The basic problem concerns application hosting services (AHS). In contrast to a webhost, which provides a virtual host machine on the Internet which the client configures with the desired applications, an AHS provides the application directly. Typepad is an example which provides the Movable Type application, or Smugmug which does photo galleries. Such services are proliferating because, for clients who really only want the provide application, they are cheaper and enormously easier to set up. From a junk point of view, the key features are that such services generally provide the ability to put up user generated HTML content in at a domain address for free.
While I agree with PT that being netsearch engine friendly and trusted are desirable characteristics of AHS targeted for colonization by junkers, I think that is secondary to them providing a source of free domains. I certainly see a lot of junk from obscure hosting services (such as u-blog.net and phlog.net). It is also the case, as I noted, that hosting services that don’t protect themselves against this kind of colonization will ostracized from the larger community1. From a junker point of view, even if a particular AHS becomes such a pariah that is is useless, there are always more of them waiting to be used and discarded at no monetary cost to the junkers.
What are the likely responses to this? One I have seen in a few places but I expect to become much more common is requiring a valid credit card even for free services. This service as a form of confirmed identity. It is not that one can’t fake that, but it would require engaging in a much more serious criminal act that is easier to prosecute and it would be trivial to detect the re-use of the same identity for large numbers of service instances.
I don’t think we’ll see much of a move toward invite only communities, as those don’t do very well unless the sponsor is already well known (e.g., gmail and Google). Not that such things won’t exist, but they won’t be a significant factor in the overall AHS market. Or, alternatively, the meaning of “invite” will be diluted into meaninglessness just like invitations to get a credit card2.
Internal policing will be important, but I am not sure how effective that will be given the scope of the problem. Absent some sort of gatekeeper software, no economically feasible staffing level could keep up with junker softbots registering new service instances.

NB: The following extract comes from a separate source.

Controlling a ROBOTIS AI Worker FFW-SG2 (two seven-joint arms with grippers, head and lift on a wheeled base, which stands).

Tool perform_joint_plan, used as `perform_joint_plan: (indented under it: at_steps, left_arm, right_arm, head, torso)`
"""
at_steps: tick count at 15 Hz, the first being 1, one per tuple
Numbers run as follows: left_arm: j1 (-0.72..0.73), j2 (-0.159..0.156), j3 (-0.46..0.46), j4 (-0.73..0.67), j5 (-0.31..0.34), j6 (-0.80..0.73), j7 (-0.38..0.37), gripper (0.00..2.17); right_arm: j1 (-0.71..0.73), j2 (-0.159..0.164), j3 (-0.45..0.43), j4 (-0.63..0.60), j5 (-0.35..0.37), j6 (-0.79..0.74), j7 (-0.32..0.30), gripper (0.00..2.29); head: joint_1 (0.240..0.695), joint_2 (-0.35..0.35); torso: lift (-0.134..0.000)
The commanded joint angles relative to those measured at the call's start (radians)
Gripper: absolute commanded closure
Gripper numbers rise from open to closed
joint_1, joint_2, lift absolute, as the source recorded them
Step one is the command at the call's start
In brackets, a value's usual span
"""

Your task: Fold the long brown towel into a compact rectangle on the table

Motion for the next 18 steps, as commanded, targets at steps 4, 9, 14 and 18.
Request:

Weblog defenses will continue to improve, although at this point my defenses are handling new variants with very little tweaking (I did end up banning the .fr domain). But this is limited as well, because of the fact that the point is to allow anonymous and unexpected communication.
Ultimately, the solution will be expensive (in some way — money, time, effort, latency) identities. As noted, credit cards can serve as a proxy for that today, modulo the problem of potential clients being unwilling to provide the information3. Any such identity system doesn’t have to be perfect, it just has to raise the bar high enough to make junking infeasible.
1 And even that might not be enough, as there’s no reason that the colonized host can’t also be target for junk from the same hosting service.
2 One does wonder if the junk market is sufficiently lucrative that, should credit card numbers become an important identity system for AHS, it would be worth it for a junker to sign up for every card he could, as that would not involve fraud.
3 This will be less of a burden as more people shop online and become used to providing that information to obtain online services.